[Work task] Please write out the listing exactly, with nothing altered.

[Dataset excerpt]
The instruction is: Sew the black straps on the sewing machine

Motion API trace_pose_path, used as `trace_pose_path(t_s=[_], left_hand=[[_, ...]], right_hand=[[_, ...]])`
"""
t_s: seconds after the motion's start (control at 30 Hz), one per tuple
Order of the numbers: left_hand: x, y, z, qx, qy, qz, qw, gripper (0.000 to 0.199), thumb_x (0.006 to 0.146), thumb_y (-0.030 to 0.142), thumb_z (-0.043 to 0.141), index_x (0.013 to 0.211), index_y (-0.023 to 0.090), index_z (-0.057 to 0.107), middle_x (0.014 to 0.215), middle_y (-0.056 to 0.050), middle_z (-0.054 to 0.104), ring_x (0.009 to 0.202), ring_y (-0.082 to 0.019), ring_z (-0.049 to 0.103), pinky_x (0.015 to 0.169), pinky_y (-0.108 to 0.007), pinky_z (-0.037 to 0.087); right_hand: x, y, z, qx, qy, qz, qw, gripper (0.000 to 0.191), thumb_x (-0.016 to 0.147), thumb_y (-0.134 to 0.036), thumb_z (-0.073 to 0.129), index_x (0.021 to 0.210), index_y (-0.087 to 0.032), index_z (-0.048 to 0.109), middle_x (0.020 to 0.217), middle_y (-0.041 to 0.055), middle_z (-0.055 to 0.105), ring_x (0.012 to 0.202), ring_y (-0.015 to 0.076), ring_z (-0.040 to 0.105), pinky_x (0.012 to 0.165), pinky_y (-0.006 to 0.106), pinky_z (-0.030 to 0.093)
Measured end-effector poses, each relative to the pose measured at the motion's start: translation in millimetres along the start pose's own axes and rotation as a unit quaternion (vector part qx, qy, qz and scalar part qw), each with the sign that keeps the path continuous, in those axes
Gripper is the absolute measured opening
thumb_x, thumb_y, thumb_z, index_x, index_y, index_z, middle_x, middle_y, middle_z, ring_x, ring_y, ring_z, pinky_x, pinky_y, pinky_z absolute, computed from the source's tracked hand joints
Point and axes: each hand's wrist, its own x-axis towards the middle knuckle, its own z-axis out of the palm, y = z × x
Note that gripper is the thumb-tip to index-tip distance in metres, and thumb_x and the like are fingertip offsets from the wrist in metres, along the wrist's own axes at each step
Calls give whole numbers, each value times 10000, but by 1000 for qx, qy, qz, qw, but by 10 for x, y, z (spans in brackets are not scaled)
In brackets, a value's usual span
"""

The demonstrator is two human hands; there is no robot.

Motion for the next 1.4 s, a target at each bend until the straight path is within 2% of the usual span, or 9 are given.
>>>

[Task solution]
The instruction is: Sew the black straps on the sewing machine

Motion API trace_pose_path, used as `trace_pose_path(t_s=[_], left_hand=[[_, ...]], right_hand=[[_, ...]])`
"""
t_s: seconds after the motion's start (control at 30 Hz), one per tuple
Order of the numbers: left_hand: x, y, z, qx, qy, qz, qw, gripper (0.000 to 0.199), thumb_x (0.006 to 0.146), thumb_y (-0.030 to 0.142), thumb_z (-0.043 to 0.141), index_x (0.013 to 0.211), index_y (-0.023 to 0.090), index_z (-0.057 to 0.107), middle_x (0.014 to 0.215), middle_y (-0.056 to 0.050), middle_z (-0.054 to 0.104), ring_x (0.009 to 0.202), ring_y (-0.082 to 0.019), ring_z (-0.049 to 0.103), pinky_x (0.015 to 0.169), pinky_y (-0.108 to 0.007), pinky_z (-0.037 to 0.087); right_hand: x, y, z, qx, qy, qz, qw, gripper (0.000 to 0.191), thumb_x (-0.016 to 0.147), thumb_y (-0.134 to 0.036), thumb_z (-0.073 to 0.129), index_x (0.021 to 0.210), index_y (-0.087 to 0.032), index_z (-0.048 to 0.109), middle_x (0.020 to 0.217), middle_y (-0.041 to 0.055), middle_z (-0.055 to 0.105), ring_x (0.012 to 0.202), ring_y (-0.015 to 0.076), ring_z (-0.040 to 0.105), pinky_x (0.012 to 0.165), pinky_y (-0.006 to 0.106), pinky_z (-0.030 to 0.093)
Measured end-effector poses, each relative to the pose measured at the motion's start: translation in millimetres along the start pose's own axes and rotation as a unit quaternion (vector part qx, qy, qz and scalar part qw), each with the sign that keeps the path continuous, in those axes
Gripper is the absolute measured opening
thumb_x, thumb_y, thumb_z, index_x, index_y, index_z, middle_x, middle_y, middle_z, ring_x, ring_y, ring_z, pinky_x, pinky_y, pinky_z absolute, computed from the source's tracked hand joints
Point and axes: each hand's wrist, its own x-axis towards the middle knuckle, its own z-axis out of the palm, y = z × x
Note that gripper is the thumb-tip to index-tip distance in metres, and thumb_x and the like are fingertip offsets from the wrist in metres, along the wrist's own axes at each step
Calls give whole numbers, each value times 10000, but by 1000 for qx, qy, qz, qw, but by 10 for x, y, z (spans in brackets are not scaled)
In brackets, a value's usual span
"""

The demonstrator is two human hands; there is no robot.

Motion for the next 1.4 s, a target at each bend until the straight path is within 2% of the usual span, or 9 are given.
>>>

Output for this exercise is complete.